3 MARCH 1900, Page 1

On Tuesday morning at about a quarter to ten London

heard the news that General Cronje, with all his army (numbering four thousand three hundred men) and six guns, had surrendered unconditionally at dawn on that day—the anniversary of Majuba—that General Cronje was at that moment in Lord Roberts's camp, and that his men were already piling their rifles in huge stacks, and with every appearance of relief were leaving the terrible death-trap in which they had been impounded by the skill of the British commander and the valour and alertness of his troops. The correspondents describe the scene of the surrender as most impressive. Though thanks to their skill in making rabbit burrows very few Boers were killed by our artillery fire, their horses and oxen were killed by hundreds, and their stores and ammunition destroyed. The stench in the laager is said to have been dreadful, owing to the number of putrefying animals.
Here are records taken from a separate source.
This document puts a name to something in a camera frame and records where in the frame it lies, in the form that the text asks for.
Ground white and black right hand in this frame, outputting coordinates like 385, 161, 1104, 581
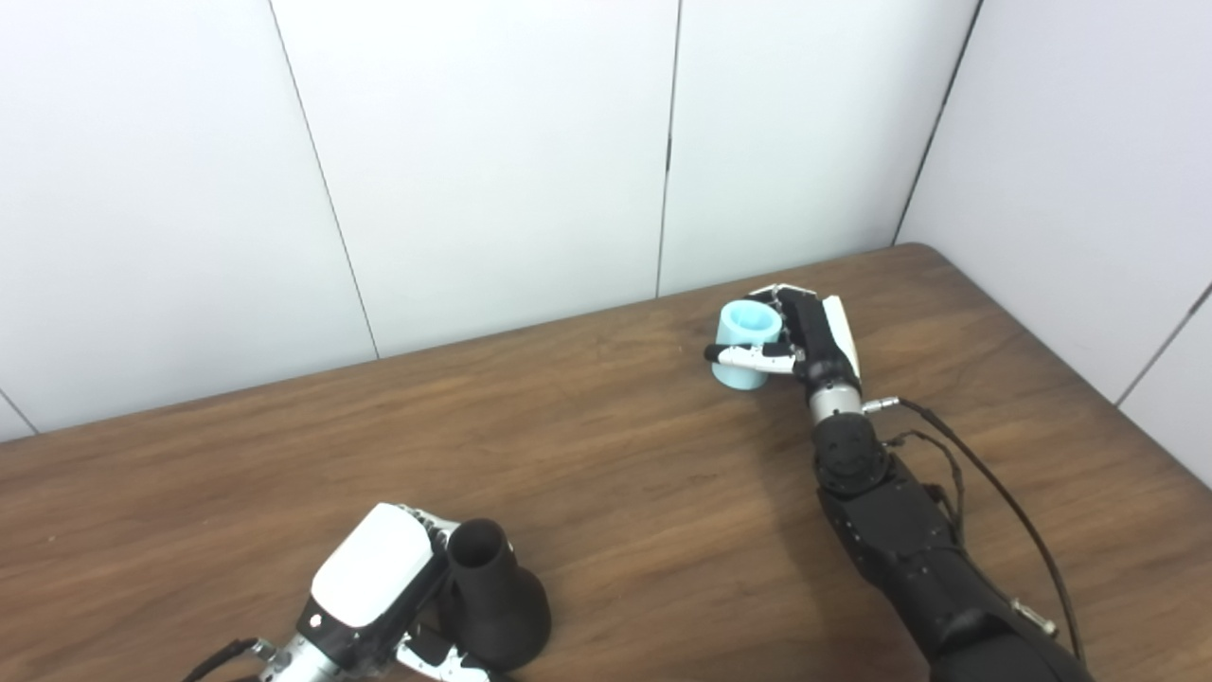
704, 284, 863, 399

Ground white and black left hand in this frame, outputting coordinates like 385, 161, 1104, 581
295, 503, 517, 682

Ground light blue cylinder cup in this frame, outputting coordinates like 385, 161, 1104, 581
711, 299, 784, 391

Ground black flared nozzle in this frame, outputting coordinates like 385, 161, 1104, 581
445, 518, 553, 672

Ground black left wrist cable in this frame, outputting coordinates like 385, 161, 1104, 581
180, 637, 276, 682

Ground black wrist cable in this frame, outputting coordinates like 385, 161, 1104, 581
180, 637, 276, 682
862, 398, 1085, 664

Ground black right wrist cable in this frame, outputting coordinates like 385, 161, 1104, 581
862, 398, 1085, 664
The Boers as they were taken over by our soldiers laughed and joked, or cursed the ruthless General who had made them suffer so terribly, splashed the water over each other as they crossed the river, and generally showed very little of the demeanour attibuted to the Boers by their more vehement supporters. We do not blame them for being as human as our men, but let us hope we shall have no more comparisons in which the British soldier appears as a callous rowdy and the Boer as a soldier-saint.